On Wed, Apr 22, 2020 at 09:18:52AM +0100, Will Deacon wrote:
> On Tue, Apr 21, 2020 at 03:48:04PM +0200, Vlastimil Babka wrote:
> > On 4/21/20 3:39 PM, Will Deacon wrote:
> > > On Tue, Apr 21, 2020 at 02:48:04PM +0200, Vlastimil Babka wrote:
> > >> On 4/21/20 2:47 PM, Vlastimil Babka wrote:
> > >> > 
> > >> > It was suspected that current Intel can prefetch forward and backwards, and the
> > >> > tested ARM64 microarchitecture only backwards, can it be true? The current code
> > >> 
> > >> Oops, tested ARM64 microarchitecture I meant "only forwards".
> > > 
> > > I'd be surprised if that's the case, but it could be that there's an erratum
> > > workaround in play which hampers the prefetch behaviour. We generally try
> > > not to assume too much about the prefetcher on arm64 because they're not
> > > well documented and vary wildly between different micro-architectures.
> > 
> > Yeah it's probably not as simple as I thought, as the test code [1] shows the
> > page iteration goes backwards, but per-page memsets are not special. So maybe
> > it's not hardware specifics, but x86 memtest implementation is also done
> > backwards, so it fits the backwards outer loop, but arm64 memset is forward, so
> > the resulting pattern is non-linear?
> 
> A straightforward linear prefetcher would probably be defeated by that sort
> of thing, yes, but I'd have thought that the recent CPUs (e.g. A76 which I
> think is the "big" CPU in the SoC mentioned at the start of the thread)
> would still have a fighting chance at prefetching based on non-linear
> histories.
> 
> However, to my earlier point, we're making this more difficult than it needs
> to be for the hardware and we shouldn't assume that all prefetchers will
> handle it gracefully, so keeping the core code relatively straightforward
> does seem to be the best bet. Alarm bells just rang initially when it
> appeared that we were optimising code under arch/arm64 rather than improving
> the core code, but I now have a better picture of what's going on (thanks).
> 
> Alternatively, we could switch our memset() around, but I'm worried that
> we could end up hurting something else by doing that.

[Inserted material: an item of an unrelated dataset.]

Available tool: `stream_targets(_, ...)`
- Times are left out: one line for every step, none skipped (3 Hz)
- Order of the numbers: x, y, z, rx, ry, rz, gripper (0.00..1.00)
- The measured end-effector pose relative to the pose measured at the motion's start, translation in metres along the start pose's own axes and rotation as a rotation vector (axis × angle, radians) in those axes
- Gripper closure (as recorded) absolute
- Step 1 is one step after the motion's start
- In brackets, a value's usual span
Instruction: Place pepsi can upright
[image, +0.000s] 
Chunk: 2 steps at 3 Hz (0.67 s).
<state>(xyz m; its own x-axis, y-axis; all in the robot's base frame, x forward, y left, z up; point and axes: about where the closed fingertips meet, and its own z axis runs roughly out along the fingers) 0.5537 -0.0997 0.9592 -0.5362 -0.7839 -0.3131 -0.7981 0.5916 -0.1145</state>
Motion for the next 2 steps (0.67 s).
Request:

I guess we could add a
> memset_backwards() version if we *had* to...
> 
> > In that case it's also a question if the measurement was done in kernel or
> > userspace, and if userspace memset have any implications for kernel memset...
> 
> Sounds like it was done in userspace. If I get a chance later on, I'll try
> to give it a spin here on some of the boards I have kicking around.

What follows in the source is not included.